As street lights, sodium lamps have a longer lifespan than LED lamps.
The spectrum of visible light from sodium lamps is almost monochromatic, while LED lamps offer significant colour advantages in street lighting.
Select the correct answer using the code given below.
3 only
2 only
1 and 3 only
1, 2 and 3
Answer: (c)
Question 2: The Nobel Prize in Physics of 2014 was jointly awarded to Akasaki, Amano and Nakamura for the invention of Blue LEDs in the 1990s. How has this invention impacted the everyday life of human beings? (UPSC Mains 2021)
LED FAQs
Q1. What is LED?
Ans. LED stands for Light Emitting Diode. It is a semiconductor device that emits light when an electric current passes through it.
Q2. How does an LED work?
Ans. LEDs work on the principle of electroluminescence. The recombination of electrons and electron holes in the semiconductor material emits photons.
Q3. What are the main components of an LED?
Ans. The main components are the semiconductor material (GaN, GaAsP, etc.), p-n junction, anode and cathode terminals, encapsulant, substrate, and reflector cup.
Q4. What are the different types of LEDs?
Ans. Different types are miniature LEDs, high-power LEDs, standard LEDs, COB LEDs, organic LEDs, RGB LEDs, etc. They differ based on power, size, applications, etc.
Q5. What are the advantages of LED lights?

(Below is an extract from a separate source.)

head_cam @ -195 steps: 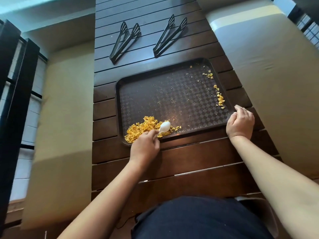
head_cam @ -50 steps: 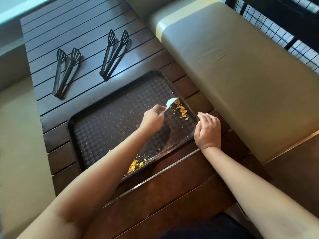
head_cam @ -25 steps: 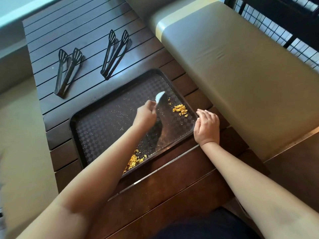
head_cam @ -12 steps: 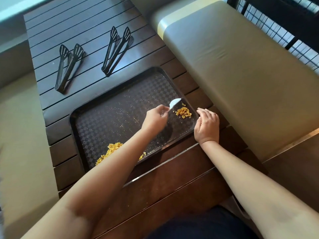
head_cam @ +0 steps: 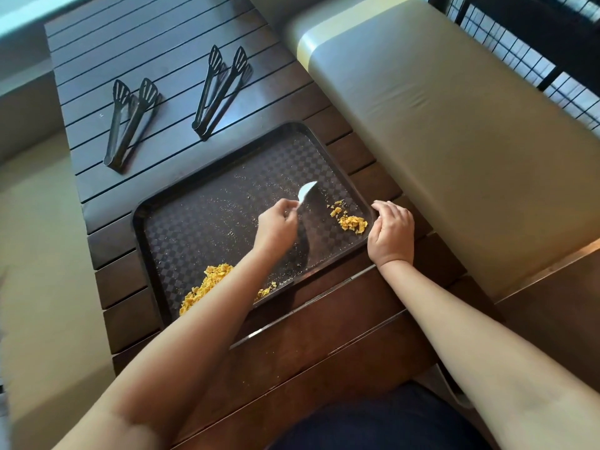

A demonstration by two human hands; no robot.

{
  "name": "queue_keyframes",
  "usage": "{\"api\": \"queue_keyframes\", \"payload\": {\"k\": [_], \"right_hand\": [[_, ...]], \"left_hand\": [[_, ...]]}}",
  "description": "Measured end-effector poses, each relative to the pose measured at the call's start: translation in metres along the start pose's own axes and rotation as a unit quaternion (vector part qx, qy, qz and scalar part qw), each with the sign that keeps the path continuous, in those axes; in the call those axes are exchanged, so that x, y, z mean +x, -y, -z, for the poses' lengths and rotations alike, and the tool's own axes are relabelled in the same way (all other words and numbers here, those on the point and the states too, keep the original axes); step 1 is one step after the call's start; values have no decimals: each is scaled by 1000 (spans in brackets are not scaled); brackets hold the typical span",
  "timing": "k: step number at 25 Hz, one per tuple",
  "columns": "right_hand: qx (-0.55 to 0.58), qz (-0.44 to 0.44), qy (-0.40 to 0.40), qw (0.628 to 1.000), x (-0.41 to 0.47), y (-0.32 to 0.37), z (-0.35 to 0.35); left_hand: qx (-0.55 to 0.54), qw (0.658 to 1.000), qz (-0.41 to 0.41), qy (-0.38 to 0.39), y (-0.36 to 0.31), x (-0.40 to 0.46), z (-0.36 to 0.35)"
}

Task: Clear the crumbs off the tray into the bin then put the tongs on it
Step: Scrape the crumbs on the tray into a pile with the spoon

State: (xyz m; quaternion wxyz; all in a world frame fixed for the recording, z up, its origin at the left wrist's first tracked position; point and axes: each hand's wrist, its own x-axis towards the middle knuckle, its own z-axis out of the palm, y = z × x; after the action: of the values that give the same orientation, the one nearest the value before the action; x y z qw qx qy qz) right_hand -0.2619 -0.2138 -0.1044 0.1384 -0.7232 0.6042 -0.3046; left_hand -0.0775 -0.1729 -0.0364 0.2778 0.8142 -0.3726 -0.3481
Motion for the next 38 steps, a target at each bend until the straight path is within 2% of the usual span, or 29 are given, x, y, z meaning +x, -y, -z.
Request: {"api": "queue_keyframes", "payload": {"k": [2,5,8,10,13,18,21,23,28,31,35,36,38], "right_hand": [[-1,-2,-1,1000,0,0,0],[-5,1,1,1000,0,0,0],[-10,4,1,1000,1,1,1],[-12,3,2,1000,0,1,2],[-11,5,5,1000,-1,2,2],[-15,2,5,1000,0,1,1],[-15,4,4,1000,1,2,1],[-14,4,3,1000,1,2,2],[-15,1,6,1000,0,2,1],[-14,2,6,1000,0,2,1],[-14,5,5,1000,-1,3,3],[-15,5,3,1000,-1,3,3],[-11,3,2,1000,-1,3,3]], "left_hand": [[-17,998,-6,59,3,-13,-10],[24,992,-41,121,8,-33,-19],[-29,998,-18,50,2,-19,-12],[-19,1000,-3,15,-2,-5,-7],[-1,998,-8,58,-5,-5,-10],[51,986,-62,147,-2,-33,-15],[32,995,-56,78,-8,-26,-10],[74,994,-63,45,-11,-17,-10],[122,977,-113,136,-8,-29,-19],[89,978,-89,169,-10,-27,-7],[39,995,-48,78,-13,-13,2],[42,996,-41,68,-13,-11,1],[43,994,-34,96,-13,-11,-4]]}}
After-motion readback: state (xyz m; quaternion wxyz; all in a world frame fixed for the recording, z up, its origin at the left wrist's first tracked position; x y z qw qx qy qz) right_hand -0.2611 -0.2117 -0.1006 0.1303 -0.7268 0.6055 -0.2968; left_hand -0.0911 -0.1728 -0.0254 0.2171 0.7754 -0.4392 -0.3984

Ans. Key advantages are high luminous efficiency, long life, durability, fast switching speed, compact size, low voltage operation, and being environmentally friendly.
Q6. What are the disadvantages of LEDs?
Ans. Some disadvantages are the higher initial cost compared to traditional lighting, efficiency drops at high temperatures, sensitivity to voltage fluctuations, and blue light hazards.